Mustafa the Poet On Helping Pierpaolo Piccioli Bring Valentino FW19 To Life

"It was almost like two aspiring love therapists having a conversation on the intricacies of what love is."

by Evan Ross Katz
Mar 4 2019, 5:35pm

Couture and poetry joined together at Pierpaolo Piccioli's Valentino Fall/Winter 2019 show Sunday, where the easily discernible theme, seen throughout the clothing and in the accompanying show notes, was love. Valentino on Love, more specifically. From the illuminated billboard at the end of the runway (with a line by Scottish poet and artist Robert Montgomery that read “The people you love become ghosts inside you and like this you keep them alive") to an 111-page booklet featuring original poetry by Montgomery as well as Greta Bellamacina, Ysra Daley-Ward and Mustafa The Poet, the passions of Piccioli were fragrant in the air.

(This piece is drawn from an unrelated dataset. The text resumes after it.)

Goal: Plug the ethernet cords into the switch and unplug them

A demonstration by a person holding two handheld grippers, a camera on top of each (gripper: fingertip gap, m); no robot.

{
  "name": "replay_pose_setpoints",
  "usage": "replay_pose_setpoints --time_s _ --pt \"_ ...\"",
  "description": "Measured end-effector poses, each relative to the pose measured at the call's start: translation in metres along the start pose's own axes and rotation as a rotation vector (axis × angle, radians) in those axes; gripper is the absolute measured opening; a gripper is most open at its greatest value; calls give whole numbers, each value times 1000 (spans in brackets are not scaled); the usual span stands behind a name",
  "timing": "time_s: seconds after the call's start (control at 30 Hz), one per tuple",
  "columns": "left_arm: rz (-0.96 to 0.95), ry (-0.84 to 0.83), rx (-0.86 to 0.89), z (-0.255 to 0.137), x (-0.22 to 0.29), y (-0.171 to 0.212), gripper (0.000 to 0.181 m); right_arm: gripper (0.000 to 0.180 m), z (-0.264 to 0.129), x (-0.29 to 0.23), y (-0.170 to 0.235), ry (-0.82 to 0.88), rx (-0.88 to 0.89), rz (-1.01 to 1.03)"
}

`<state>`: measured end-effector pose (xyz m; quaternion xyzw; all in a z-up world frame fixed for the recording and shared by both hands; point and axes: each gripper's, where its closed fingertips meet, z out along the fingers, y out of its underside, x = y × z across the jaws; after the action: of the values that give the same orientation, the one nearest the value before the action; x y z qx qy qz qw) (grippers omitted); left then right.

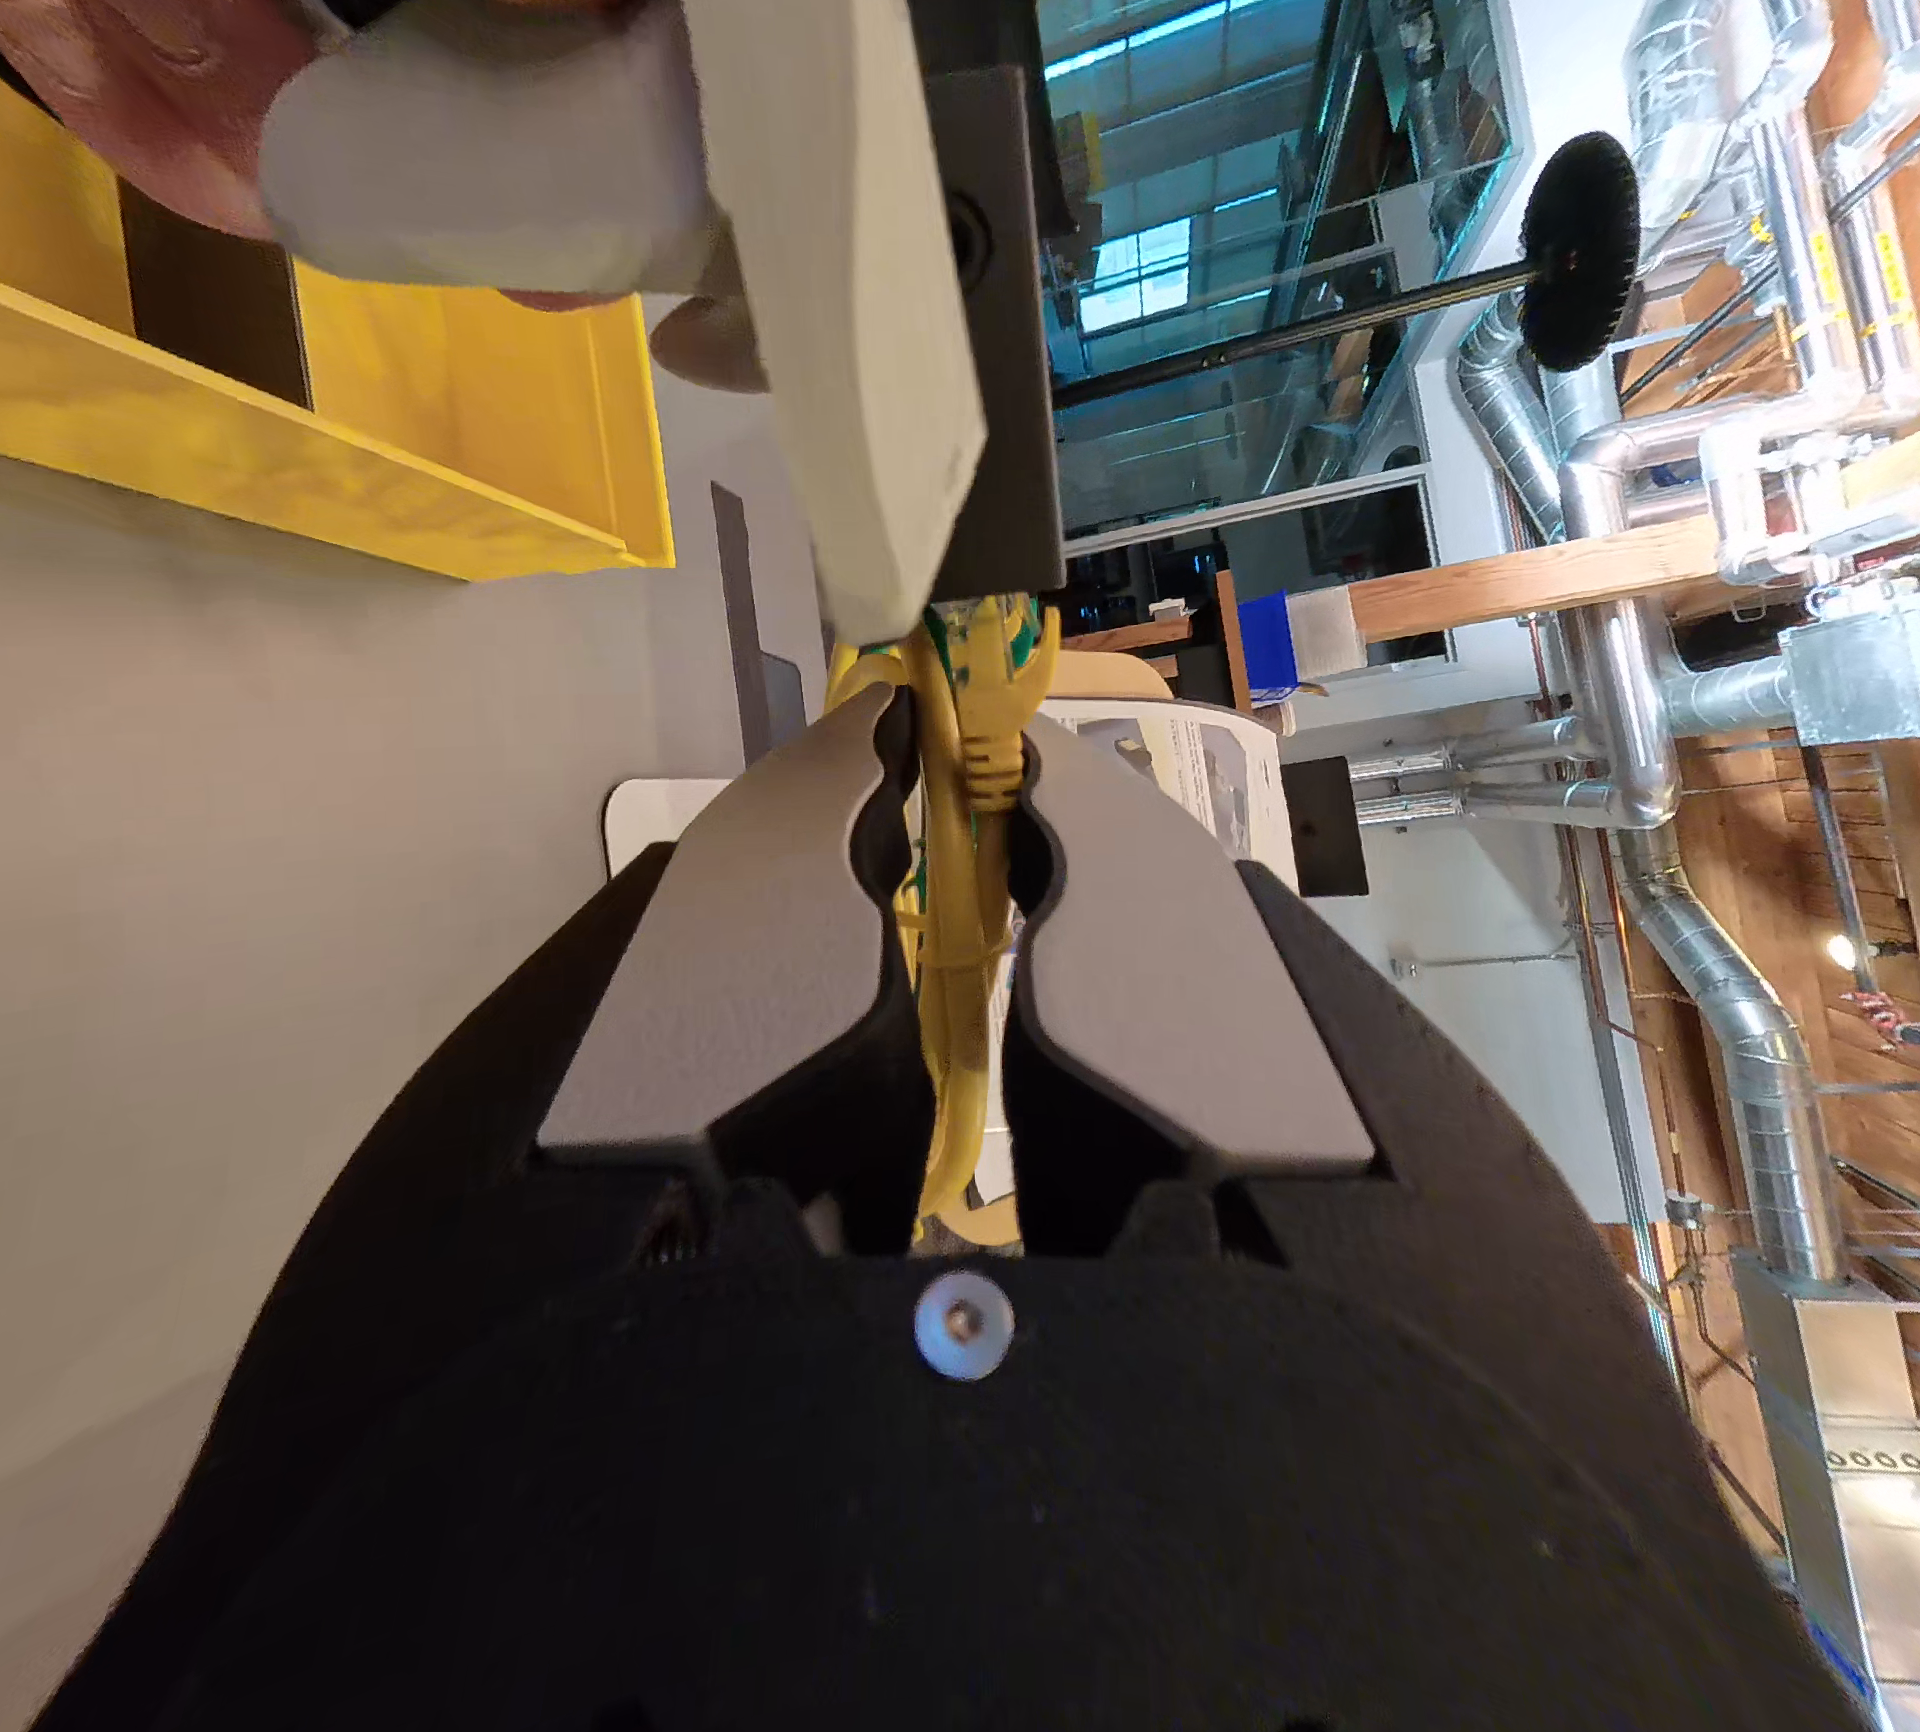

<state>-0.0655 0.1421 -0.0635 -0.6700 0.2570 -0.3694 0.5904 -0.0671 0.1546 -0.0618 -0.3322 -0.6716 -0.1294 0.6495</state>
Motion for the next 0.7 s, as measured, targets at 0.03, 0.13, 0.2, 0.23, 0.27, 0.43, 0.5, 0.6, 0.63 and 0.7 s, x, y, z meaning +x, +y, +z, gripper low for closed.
replay_pose_setpoints --time_s 0.03,0.13,0.2,0.23,0.27,0.43,0.5,0.6,0.63,0.7 --pt "2 -3 26 -2 0 -5 131 13 0 0 -2 4 8 -1" --pt "-11 -2 10 -2 -1 -3 130 14 0 -2 -2 -6 13 4" --pt "-14 0 32 -3 0 -6 130 15 0 -1 -3 -3 23 7" --pt "-33 0 47 -3 0 -8 129 16 0 -1 -5 -2 23 9" --pt "-63 4 54 -3 -2 -8 129 19 0 -1 -6 4 19 5" --pt "-201 36 122 -7 -8 -12 128 35 -3 -2 -16 4 75 18" --pt "-243 49 137 -8 -10 -13 128 28 -4 -8 -21 -23 96 3" --pt "-244 49 149 -9 -10 -15 128 25 -4 -10 -24 -29 112 5" --pt "-244 42 141 -9 -10 -14 128 25 -4 -10 -24 -39 107 13" --pt "-253 41 154 -9 -10 -16 128 26 -5 -11 -24 -63 119 16"
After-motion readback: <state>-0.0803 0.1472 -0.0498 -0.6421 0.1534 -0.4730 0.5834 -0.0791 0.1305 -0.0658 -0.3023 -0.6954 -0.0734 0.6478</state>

"I’ve asked the contribute of these poets because poetry is the most intimate expression of freedom," Piccioli wrote at the top of the booklet left at attendees seats. "Because freedom is what we all need now. Because ‘we do not want to be so dreamless now.’"

For the Grammy-winning Mustafa, who has collaborated with Drake and The Weeknd, the opportunity was one he had never even considered, admitting his fashion knowledge was minimal. Still, it was one he knew not to pass up. "I'm still over the moon about it," he says from a car on his way to the collection's resee, talking effusively of his last twenty-four hours.

So how did it all come about? An Instagram direct message, it turns out. "I remember getting the DM from Maison Valentino and I didn't know entirely know what the account was but I knew it had a lot of followers," he says with a laugh. After some conversations with his model friends, he quickly learned how iconic the nearly six-decade old Italian fashion house is and discussions about a potential collaboration began. That resulted in Death Of Love, a film used to announce the brand's men's collection shown in January. Mustafa then found himself at dinner with Piccioli after the show itself, and that's when the real connection was made. "I could understand the thread between Valentino and poetry and romance and it all made sense in my head," he said of their conversation at dinner.

"It was a really special conversation about love and romance," Mustafa recalled." Kind of like how love is limitless, but not only the capacity in which we love, but the context in which we love, and that there can be so many contexts in which we love. We were foreshadowing something we didn't even know was going to exist."

From there, after a follow-up Facetime conversation, Mustafa got to writing. "We didn't even talk about the clothing much. We talked about some of the imagery, but the conversation was centralized around love. It was almost like two aspiring love therapists having a conversation on the intricacies of what love is." Piccioli was originally going to commission 10 pieces. Mustafa wrote 50 ("I wanted him to have options."). Piccioli was convinced to up the number to 25 after their conversation.

A model walks the runway during the Valentino show as part of the Paris Fashion Week Womenswear Fall/Winter 2019/2020 on March 3, 2019 in Paris, France.

Mustafa's poetry was then threaded into several of the garments that appeared on the runway. "I was writing with the thought of 'how can this resonate on clothing?'" he said, bringing up artist Jenny Holzer as a source inspiration. There's the ones that are more apparent, like on the backs of coats, but also the heels, the bags, and the interior of the garments, creating the idea that romance isn't always seen. "I was scared that it was potentially not going to go over too well, but the blend was everything that I imagined it to be."

He describes attending the show as an emotional experience, seeing women in creations made for their bodies. "I just thought the appreciation of these women is so essential and it's an example for people in everyday life. I was gutted when I saw some of my work on the back of these coats and on these gowns. It moved me in a way I never would have imagined. I'm used to hearing my lyrics on songs, but this in particular was a new kind of joy that I didn't know that writing could bring me."